What happens if two users are on the same grid in different browser sessions?

At this time, Curator does not indicate whether another user is currently working in the same grid. The most recent saved session determines the current set of Synapse annotations, so we recommend coordinating with your team to avoid overlapping edits.

The value I need is not in the valid-value list. What should I do?

If the term you need does not appear in the valid-value list, go ahead and submit your data using the appropriate value. Then, notify your data manager or consortium contact that the term is missing from the metadata dictionary. They can review the request and update the list if the term is appropriate to add.

Is Synapse updated immediately as I edit the grid?

No. The grid functions as a draft workspace. Your edits are saved as you work, but metadata is not submitted to Synapse until you click Sync Changes.

Why do I only see the Tasks and Actions tab on certain Synapse projects?

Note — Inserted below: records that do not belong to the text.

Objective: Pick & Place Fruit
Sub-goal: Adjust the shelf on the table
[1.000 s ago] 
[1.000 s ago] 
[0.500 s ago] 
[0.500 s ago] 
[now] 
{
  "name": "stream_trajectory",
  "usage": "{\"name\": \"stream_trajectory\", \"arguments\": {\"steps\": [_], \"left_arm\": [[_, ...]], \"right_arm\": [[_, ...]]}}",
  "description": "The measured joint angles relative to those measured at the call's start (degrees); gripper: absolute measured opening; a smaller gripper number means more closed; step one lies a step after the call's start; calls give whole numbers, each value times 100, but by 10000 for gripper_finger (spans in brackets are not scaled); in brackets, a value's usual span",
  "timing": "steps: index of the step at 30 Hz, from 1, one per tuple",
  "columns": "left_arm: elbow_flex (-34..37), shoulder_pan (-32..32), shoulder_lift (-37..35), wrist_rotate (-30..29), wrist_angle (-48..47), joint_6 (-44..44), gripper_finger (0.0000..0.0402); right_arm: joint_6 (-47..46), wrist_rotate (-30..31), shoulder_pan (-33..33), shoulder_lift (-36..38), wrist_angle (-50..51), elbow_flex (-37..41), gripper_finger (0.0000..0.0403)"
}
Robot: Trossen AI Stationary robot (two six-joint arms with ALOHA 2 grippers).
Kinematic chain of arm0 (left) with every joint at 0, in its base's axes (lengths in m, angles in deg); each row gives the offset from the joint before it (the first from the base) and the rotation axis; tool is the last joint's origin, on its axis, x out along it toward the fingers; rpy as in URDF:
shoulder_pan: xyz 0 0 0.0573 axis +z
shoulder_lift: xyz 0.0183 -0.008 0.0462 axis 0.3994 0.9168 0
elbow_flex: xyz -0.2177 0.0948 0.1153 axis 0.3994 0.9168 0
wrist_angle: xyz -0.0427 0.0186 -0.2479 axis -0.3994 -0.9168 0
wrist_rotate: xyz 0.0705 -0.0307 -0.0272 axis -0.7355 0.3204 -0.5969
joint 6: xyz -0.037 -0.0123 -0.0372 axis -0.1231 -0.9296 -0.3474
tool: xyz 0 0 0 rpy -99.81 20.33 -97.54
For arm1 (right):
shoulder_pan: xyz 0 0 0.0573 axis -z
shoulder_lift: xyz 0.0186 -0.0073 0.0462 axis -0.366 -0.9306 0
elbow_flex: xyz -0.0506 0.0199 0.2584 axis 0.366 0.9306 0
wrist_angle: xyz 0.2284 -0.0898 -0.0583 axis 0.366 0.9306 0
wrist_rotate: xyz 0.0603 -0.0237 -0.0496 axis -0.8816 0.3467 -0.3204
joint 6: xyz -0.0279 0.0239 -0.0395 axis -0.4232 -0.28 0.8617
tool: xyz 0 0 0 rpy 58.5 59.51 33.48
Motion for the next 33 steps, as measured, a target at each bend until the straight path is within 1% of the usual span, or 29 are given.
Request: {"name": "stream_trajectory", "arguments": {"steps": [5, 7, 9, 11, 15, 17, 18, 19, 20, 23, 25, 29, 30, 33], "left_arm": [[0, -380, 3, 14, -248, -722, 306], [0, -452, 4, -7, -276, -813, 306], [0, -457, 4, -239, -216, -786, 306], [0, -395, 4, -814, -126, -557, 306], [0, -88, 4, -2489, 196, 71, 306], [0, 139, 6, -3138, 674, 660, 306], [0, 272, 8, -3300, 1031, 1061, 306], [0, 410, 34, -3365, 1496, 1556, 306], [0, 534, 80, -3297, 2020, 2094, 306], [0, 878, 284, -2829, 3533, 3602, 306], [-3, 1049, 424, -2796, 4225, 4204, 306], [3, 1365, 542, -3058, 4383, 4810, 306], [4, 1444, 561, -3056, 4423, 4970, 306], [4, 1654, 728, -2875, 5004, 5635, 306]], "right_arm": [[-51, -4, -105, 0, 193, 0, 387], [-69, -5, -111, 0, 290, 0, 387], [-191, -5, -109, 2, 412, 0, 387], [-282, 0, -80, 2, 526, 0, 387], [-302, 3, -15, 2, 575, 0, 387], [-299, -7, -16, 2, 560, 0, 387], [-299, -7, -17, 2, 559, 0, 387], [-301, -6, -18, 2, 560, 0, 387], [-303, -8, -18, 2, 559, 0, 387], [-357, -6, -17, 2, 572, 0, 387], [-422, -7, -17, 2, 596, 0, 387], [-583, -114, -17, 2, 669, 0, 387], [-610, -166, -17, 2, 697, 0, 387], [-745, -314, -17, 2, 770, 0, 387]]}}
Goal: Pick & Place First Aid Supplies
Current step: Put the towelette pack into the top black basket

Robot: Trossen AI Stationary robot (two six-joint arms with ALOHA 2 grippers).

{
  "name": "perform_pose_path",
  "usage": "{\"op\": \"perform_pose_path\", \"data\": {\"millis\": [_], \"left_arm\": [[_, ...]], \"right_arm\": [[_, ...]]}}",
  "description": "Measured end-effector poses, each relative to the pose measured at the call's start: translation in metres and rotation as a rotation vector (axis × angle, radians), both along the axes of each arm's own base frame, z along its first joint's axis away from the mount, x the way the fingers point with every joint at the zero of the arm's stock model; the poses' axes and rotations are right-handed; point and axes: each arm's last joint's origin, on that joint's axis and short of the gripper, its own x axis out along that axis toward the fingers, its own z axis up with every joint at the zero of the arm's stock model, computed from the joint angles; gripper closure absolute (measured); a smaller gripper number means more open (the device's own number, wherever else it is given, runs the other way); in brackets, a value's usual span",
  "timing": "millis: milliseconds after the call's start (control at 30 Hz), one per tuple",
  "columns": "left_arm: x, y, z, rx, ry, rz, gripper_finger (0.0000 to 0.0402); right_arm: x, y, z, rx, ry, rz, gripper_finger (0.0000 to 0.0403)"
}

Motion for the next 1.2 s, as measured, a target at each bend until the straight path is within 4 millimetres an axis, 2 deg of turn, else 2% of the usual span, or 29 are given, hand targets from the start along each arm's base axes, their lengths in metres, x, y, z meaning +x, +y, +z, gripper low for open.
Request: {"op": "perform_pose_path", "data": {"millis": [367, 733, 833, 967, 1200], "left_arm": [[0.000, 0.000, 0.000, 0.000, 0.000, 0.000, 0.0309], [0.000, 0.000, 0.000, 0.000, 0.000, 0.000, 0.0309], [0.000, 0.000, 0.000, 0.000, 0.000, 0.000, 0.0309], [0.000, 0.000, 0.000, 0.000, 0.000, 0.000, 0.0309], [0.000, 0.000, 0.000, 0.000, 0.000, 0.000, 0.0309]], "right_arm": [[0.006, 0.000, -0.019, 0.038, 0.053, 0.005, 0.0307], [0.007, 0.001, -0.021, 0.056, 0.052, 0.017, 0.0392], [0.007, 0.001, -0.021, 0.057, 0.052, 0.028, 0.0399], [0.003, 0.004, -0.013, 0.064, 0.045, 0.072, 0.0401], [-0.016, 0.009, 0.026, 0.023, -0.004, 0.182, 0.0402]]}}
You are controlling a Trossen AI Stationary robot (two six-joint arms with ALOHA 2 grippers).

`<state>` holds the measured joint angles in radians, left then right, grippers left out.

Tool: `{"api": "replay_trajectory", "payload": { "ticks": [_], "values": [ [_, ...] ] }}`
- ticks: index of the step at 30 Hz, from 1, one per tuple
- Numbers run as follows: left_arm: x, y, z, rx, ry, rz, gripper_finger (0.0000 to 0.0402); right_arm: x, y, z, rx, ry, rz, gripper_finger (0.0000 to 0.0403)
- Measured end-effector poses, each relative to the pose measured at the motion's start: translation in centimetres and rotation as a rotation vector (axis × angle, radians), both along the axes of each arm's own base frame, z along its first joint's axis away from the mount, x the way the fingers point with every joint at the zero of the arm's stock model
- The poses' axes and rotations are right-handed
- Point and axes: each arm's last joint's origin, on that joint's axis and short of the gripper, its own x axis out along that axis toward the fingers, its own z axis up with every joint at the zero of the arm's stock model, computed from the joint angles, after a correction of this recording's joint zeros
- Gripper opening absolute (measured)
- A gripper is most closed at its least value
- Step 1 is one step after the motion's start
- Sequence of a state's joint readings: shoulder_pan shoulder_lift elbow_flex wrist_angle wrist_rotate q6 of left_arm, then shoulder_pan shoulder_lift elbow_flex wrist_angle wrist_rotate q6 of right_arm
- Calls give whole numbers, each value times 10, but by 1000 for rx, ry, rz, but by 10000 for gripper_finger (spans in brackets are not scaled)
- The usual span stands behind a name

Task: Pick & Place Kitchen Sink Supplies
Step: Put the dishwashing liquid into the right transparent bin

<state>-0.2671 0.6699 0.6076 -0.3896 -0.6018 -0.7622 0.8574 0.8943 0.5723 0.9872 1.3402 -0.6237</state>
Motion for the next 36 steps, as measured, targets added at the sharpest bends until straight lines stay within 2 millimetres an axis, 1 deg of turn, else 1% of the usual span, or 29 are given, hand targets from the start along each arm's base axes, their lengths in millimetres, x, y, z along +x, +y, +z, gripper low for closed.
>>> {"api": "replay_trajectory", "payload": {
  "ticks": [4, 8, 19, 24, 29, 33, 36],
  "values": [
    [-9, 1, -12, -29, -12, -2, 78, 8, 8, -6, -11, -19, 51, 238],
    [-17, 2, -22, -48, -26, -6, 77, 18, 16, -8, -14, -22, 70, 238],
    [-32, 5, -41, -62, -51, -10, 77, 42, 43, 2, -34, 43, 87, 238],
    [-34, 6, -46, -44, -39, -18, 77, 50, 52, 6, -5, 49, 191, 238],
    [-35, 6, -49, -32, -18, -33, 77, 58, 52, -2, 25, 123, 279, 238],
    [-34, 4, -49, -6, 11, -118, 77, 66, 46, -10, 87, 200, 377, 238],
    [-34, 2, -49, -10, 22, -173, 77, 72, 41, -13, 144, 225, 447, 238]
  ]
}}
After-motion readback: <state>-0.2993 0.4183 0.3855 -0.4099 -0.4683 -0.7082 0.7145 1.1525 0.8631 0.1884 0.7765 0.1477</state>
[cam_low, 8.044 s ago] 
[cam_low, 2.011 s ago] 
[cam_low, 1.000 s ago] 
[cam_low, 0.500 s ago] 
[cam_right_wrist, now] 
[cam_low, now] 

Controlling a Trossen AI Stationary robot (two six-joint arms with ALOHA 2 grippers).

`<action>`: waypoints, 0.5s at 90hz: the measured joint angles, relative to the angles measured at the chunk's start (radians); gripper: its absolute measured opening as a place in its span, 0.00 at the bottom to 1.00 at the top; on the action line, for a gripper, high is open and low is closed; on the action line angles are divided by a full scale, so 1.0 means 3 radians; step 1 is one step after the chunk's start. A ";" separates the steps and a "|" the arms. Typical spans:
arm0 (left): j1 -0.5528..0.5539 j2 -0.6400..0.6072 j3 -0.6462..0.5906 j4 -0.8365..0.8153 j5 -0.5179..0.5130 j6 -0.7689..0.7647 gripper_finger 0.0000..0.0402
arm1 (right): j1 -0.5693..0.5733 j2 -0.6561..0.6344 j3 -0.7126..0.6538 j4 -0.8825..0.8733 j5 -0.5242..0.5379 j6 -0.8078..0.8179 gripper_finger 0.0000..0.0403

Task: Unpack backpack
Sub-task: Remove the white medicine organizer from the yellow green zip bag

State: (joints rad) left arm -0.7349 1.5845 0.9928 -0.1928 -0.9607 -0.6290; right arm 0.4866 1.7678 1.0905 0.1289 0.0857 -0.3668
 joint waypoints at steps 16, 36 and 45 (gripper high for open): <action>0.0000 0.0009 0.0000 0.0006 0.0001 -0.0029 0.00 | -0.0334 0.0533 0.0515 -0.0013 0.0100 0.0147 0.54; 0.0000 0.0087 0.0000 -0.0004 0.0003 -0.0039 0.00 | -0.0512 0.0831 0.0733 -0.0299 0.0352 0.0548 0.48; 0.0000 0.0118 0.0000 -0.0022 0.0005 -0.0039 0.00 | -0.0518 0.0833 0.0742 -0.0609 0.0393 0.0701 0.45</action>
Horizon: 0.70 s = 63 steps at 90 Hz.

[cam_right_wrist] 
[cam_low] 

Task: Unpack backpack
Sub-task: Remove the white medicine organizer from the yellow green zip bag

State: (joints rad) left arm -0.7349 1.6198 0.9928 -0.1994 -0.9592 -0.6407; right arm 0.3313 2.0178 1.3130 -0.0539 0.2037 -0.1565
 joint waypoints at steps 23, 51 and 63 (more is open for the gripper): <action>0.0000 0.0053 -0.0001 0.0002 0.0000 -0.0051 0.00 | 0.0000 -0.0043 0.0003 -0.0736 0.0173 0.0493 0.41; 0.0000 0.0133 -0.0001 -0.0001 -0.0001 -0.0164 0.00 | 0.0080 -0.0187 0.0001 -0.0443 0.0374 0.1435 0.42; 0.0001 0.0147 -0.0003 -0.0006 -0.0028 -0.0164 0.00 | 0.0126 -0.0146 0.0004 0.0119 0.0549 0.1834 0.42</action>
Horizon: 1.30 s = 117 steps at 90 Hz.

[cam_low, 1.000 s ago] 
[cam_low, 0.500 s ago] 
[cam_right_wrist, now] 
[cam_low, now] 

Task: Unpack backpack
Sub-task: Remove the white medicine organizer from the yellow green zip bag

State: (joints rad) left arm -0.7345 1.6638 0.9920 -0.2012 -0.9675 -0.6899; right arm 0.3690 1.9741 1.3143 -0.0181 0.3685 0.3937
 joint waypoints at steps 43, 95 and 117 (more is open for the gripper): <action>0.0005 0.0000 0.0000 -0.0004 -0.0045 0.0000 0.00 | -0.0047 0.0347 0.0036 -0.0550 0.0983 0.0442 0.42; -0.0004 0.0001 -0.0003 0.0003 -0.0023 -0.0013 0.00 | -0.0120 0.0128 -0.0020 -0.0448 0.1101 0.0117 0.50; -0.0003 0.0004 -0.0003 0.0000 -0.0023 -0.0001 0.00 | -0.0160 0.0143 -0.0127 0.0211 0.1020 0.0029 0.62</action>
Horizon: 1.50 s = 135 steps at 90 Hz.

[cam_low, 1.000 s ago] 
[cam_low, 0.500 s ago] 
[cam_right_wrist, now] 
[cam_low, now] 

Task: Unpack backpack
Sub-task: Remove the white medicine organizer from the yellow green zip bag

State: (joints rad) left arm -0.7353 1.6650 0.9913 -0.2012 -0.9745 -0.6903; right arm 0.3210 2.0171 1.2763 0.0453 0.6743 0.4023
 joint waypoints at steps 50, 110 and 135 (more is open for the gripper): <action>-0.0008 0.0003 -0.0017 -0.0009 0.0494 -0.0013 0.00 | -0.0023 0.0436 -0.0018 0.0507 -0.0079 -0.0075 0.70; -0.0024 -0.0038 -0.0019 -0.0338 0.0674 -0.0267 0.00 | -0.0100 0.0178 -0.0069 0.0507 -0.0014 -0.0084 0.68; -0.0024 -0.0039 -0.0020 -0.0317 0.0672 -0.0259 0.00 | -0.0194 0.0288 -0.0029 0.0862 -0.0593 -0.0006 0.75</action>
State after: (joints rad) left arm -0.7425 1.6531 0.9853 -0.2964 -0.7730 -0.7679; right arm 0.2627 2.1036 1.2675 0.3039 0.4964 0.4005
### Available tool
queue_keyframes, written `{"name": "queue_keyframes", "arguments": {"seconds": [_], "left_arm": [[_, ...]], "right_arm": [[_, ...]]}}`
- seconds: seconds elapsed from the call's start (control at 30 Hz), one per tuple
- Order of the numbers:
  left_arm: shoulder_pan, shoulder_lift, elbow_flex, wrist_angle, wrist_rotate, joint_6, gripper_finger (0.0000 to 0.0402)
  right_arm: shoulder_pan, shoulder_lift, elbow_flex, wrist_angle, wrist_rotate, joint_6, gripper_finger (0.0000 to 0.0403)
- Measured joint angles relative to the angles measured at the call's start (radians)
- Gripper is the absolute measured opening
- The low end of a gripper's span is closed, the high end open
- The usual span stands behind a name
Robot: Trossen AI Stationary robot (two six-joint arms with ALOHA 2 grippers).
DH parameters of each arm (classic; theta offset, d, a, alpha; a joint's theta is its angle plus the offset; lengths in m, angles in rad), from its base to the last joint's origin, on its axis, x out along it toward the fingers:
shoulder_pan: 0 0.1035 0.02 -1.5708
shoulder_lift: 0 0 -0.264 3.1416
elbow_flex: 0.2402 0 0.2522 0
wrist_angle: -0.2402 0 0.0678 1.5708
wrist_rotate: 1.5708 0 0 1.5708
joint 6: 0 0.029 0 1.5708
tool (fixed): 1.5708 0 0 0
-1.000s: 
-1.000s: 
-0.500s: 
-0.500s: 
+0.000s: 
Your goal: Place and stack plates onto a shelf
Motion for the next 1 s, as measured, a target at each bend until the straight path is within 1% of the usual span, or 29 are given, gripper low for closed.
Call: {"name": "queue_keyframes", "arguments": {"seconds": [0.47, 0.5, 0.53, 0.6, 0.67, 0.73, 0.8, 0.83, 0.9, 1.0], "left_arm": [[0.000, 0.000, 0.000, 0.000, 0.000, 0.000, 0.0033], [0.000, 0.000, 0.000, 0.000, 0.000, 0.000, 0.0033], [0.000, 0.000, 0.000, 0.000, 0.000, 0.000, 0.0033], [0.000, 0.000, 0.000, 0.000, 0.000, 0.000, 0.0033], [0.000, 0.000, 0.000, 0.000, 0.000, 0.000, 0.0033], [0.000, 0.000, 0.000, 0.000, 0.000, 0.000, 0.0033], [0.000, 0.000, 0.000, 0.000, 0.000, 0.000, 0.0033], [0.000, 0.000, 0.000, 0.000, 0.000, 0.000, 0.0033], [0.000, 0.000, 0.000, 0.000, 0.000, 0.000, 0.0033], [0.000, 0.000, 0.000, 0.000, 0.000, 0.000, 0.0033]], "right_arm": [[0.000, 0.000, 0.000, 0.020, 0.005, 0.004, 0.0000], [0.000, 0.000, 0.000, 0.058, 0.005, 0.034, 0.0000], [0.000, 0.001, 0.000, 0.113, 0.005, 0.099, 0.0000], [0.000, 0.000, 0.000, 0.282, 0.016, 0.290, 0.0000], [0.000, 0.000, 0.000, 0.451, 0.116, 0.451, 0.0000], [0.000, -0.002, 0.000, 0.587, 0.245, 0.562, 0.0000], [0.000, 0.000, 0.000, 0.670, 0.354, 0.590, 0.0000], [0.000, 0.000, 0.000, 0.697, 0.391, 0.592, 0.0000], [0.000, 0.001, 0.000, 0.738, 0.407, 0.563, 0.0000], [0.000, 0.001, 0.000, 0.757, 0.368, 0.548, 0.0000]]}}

The Tasks and Actions tab is hidden if there are no curation tasks.

If you believe you should see the Tasks and Actions tab, please contact the appropriate portal help desk:

If none of these apply, please submit questions to the Synapse Help Desk

Glossary

Curator
Synapse feature for completing metadata in a spreadsheet-style grid.

File-based metadata
Metadata attached directly to Synapse files (stored as annotations).

Metadata template
Configuration that defines which metadata fields/columns appear in a sheet.

Record set
Table containing a collection of related records (e.g., participants or samples).

Record-based metadata
Metadata stored in tables to describe study entities (e.g., participants, samples, specimens).

Schema

Definition that specifies the structure, fields, data types, relationships, and validation rules for metadata. JSON schema is a popular format.

Spreadsheet-style grid
Row-and-column interface for viewing and editing metadata.

Synapse Annotations
Public key–value metadata fields associated with Synapse entities.

Sync Changes
Button that commits grid edits to Synapse as submitted metadata.

Task
Guided action item for completing required or recommended project/data steps.

Tasks and Actions tab
Synapse project tab where tasks and related metadata sheets are accessed.